YOUR TASK:
Copy out all lines of the material below in which "block" occurs.

********************

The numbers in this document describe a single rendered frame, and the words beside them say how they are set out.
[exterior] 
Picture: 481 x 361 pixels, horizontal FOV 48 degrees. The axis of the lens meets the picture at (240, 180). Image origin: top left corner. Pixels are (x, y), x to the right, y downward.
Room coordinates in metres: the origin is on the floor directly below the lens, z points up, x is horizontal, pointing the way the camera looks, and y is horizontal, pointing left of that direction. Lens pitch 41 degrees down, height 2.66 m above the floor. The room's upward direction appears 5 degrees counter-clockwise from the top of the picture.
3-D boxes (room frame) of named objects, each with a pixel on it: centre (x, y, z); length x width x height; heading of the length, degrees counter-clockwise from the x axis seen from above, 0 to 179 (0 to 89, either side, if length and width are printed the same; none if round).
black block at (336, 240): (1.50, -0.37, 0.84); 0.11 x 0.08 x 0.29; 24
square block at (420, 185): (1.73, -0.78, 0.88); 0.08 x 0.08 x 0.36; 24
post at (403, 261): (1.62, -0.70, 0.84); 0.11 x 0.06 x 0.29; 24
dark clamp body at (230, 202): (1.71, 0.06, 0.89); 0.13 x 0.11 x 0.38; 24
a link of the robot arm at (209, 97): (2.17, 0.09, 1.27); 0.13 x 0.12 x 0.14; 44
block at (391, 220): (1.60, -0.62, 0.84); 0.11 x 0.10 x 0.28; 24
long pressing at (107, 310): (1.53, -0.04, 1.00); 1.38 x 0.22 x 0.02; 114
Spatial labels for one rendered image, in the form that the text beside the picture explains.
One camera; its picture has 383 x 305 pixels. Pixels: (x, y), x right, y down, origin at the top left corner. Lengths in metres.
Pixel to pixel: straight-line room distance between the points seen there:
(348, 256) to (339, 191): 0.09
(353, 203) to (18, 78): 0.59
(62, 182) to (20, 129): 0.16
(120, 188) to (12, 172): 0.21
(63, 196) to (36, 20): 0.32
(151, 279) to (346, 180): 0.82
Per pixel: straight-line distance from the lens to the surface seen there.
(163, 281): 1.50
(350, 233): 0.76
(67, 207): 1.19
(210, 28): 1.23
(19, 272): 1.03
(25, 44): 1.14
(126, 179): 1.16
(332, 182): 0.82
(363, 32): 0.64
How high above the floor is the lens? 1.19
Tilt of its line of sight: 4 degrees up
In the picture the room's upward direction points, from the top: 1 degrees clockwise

********************

RESULT OF THE TASK:
black block at (336, 240): (1.50, -0.37, 0.84); 0.11 x 0.08 x 0.29; 24
square block at (420, 185): (1.73, -0.78, 0.88); 0.08 x 0.08 x 0.36; 24
block at (391, 220): (1.60, -0.62, 0.84); 0.11 x 0.10 x 0.28; 24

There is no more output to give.